# What the task asks:
Each line below from the one containing "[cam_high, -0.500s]" through the one containing "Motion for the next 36" should be output exactly as it stands, and no other line should appear.

# Information provided:
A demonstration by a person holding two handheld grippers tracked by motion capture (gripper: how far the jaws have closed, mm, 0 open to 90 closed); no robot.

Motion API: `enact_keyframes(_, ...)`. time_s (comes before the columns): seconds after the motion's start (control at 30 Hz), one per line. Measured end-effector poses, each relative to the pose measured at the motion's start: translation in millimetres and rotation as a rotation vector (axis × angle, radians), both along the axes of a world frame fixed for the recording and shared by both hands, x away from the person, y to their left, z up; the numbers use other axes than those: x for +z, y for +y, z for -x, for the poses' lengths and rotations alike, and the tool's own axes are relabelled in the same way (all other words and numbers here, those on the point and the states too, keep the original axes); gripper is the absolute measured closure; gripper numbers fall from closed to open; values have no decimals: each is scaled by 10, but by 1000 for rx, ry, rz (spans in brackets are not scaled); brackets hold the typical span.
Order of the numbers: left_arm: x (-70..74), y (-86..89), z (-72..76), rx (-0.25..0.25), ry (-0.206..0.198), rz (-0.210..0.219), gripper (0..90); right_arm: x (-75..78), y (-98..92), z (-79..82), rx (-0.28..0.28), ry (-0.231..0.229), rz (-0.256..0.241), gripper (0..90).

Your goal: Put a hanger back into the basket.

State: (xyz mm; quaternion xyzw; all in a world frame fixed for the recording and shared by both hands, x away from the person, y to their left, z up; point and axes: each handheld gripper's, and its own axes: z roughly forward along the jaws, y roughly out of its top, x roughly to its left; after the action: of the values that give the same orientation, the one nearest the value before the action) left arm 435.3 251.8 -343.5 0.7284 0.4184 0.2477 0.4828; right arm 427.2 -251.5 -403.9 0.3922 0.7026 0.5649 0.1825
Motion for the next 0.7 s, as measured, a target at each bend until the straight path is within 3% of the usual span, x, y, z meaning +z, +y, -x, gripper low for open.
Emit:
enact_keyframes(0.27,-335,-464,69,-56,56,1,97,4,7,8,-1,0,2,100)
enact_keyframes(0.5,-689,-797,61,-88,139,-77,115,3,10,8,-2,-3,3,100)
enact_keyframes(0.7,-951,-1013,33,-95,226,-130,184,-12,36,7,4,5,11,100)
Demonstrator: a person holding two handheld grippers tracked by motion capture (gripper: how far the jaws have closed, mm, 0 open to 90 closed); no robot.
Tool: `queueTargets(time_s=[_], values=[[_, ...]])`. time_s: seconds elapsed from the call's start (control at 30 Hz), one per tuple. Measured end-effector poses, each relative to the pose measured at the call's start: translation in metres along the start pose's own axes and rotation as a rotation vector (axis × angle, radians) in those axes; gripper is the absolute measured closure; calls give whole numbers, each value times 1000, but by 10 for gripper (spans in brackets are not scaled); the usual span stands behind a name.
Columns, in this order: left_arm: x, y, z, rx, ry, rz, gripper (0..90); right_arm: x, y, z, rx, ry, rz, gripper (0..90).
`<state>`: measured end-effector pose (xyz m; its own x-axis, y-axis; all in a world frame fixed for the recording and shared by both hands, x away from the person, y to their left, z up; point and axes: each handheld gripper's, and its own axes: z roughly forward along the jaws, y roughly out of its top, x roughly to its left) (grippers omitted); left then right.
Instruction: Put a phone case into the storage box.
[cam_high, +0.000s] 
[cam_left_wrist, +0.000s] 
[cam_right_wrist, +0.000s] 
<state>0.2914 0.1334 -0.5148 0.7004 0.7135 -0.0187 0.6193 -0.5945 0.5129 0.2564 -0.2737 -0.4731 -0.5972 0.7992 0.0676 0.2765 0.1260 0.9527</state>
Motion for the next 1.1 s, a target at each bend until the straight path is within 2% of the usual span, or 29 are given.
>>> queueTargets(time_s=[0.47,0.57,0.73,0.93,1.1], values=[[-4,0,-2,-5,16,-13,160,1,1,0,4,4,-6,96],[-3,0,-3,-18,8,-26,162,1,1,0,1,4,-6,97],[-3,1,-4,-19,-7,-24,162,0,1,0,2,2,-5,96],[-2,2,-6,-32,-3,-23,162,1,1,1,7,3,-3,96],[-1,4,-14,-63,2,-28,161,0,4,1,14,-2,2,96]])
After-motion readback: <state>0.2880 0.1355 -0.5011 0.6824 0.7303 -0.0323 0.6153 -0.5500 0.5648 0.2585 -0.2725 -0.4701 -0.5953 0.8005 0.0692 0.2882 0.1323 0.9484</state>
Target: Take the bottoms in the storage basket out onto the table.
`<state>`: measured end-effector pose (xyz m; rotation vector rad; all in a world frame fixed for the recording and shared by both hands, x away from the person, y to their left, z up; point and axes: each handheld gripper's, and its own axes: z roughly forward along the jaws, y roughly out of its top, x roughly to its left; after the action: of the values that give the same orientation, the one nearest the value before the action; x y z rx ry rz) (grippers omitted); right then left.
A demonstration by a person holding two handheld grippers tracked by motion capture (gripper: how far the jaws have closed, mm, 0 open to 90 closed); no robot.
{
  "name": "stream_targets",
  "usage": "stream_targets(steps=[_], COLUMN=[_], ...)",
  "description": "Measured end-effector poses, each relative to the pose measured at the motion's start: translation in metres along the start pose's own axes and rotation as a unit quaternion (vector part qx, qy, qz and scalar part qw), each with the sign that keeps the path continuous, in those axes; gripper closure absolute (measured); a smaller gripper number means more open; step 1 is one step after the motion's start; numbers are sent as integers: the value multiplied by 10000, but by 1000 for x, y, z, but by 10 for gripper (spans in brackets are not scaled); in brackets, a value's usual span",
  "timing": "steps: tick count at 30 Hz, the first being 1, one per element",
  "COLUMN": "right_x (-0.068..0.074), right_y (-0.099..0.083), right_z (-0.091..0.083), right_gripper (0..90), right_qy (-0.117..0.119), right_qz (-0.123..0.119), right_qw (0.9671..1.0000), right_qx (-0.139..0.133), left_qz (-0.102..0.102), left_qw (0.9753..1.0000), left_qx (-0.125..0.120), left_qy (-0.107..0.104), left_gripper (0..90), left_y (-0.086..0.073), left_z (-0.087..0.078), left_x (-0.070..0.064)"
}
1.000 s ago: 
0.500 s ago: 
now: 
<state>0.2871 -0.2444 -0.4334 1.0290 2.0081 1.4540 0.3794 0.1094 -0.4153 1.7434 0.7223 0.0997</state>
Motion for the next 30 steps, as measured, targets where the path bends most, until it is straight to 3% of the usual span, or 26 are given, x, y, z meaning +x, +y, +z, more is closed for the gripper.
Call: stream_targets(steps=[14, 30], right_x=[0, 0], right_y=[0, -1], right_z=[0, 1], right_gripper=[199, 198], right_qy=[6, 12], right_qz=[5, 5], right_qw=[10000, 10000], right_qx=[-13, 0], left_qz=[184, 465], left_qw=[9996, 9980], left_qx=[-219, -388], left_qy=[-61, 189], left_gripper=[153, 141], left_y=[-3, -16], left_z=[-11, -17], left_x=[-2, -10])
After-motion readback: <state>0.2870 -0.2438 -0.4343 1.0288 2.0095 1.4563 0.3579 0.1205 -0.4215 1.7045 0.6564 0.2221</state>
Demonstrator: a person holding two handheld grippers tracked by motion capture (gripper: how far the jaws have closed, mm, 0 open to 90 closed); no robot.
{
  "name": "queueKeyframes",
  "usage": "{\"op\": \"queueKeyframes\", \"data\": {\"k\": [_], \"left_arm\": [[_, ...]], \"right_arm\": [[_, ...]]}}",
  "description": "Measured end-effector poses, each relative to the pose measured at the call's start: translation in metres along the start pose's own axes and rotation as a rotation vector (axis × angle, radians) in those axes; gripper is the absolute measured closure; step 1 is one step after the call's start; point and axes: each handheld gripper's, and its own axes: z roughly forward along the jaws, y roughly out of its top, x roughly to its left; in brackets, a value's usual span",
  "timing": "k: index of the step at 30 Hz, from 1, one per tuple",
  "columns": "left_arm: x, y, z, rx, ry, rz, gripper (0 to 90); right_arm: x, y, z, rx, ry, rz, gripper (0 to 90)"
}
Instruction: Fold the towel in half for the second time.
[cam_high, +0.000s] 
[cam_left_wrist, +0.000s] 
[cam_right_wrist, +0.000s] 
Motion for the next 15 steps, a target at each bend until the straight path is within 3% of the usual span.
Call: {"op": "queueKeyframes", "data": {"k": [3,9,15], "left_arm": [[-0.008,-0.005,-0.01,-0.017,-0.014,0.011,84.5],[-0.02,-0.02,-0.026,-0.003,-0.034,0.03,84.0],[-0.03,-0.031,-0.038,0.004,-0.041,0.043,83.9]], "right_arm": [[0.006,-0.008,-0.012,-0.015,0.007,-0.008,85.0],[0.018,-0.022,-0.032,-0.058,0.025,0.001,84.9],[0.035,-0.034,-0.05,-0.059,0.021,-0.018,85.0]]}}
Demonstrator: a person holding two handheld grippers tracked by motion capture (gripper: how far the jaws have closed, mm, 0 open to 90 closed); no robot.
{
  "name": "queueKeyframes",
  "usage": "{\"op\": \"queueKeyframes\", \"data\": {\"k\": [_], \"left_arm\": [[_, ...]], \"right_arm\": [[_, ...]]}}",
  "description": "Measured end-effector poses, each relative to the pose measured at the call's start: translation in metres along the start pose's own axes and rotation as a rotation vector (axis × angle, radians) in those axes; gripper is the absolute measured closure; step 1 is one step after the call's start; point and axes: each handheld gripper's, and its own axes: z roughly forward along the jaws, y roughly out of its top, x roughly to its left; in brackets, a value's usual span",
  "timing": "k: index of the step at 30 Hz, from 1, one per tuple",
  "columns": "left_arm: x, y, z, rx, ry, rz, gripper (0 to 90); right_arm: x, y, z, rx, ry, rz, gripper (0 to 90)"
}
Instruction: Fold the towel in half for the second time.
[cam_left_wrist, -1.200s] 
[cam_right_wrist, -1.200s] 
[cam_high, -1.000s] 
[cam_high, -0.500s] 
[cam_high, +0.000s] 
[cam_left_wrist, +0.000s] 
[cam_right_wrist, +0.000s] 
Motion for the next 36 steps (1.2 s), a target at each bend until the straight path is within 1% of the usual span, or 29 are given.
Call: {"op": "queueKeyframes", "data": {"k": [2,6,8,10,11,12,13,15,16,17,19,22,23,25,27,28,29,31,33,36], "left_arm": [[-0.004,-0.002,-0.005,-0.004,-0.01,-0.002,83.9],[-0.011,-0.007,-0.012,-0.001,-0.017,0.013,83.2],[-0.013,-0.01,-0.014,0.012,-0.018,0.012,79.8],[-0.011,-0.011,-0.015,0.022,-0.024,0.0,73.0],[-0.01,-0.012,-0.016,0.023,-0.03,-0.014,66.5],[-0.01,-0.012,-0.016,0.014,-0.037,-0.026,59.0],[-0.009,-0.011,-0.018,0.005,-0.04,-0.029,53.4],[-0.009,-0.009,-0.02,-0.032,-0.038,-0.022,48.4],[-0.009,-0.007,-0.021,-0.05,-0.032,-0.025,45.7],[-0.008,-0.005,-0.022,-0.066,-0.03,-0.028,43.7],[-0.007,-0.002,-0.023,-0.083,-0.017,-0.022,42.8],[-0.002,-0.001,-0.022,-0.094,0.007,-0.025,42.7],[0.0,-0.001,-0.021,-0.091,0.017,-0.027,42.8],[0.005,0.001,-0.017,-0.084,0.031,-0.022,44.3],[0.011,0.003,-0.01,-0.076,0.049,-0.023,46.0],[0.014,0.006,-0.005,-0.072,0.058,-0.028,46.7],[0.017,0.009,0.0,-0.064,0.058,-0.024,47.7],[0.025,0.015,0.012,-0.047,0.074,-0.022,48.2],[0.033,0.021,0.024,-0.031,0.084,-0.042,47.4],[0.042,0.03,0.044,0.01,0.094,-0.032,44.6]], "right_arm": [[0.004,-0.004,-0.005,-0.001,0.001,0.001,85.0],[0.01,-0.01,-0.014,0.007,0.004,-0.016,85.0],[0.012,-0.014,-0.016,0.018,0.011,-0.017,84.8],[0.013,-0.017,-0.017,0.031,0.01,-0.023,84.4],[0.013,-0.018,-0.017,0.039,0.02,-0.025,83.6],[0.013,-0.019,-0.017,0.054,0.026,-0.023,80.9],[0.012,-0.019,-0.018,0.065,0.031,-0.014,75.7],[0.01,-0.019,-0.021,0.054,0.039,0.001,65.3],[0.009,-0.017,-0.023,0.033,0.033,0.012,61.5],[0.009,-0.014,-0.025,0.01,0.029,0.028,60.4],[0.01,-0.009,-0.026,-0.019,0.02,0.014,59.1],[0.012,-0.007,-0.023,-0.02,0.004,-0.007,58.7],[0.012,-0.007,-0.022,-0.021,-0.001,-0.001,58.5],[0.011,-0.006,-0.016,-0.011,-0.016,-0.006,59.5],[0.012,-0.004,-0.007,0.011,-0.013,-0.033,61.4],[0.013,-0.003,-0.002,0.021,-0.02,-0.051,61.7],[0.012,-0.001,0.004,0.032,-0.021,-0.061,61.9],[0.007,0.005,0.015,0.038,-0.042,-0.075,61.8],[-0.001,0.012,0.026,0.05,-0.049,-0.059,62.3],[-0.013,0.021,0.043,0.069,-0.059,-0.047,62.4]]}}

# Output of the task:
[cam_high, -0.500s] 
[cam_high, +0.000s] 
[cam_left_wrist, +0.000s] 
[cam_right_wrist, +0.000s] 
Motion for the next 36 steps (1.2 s), a target at each bend until the straight path is within 1% of the usual span, or 29 are given.

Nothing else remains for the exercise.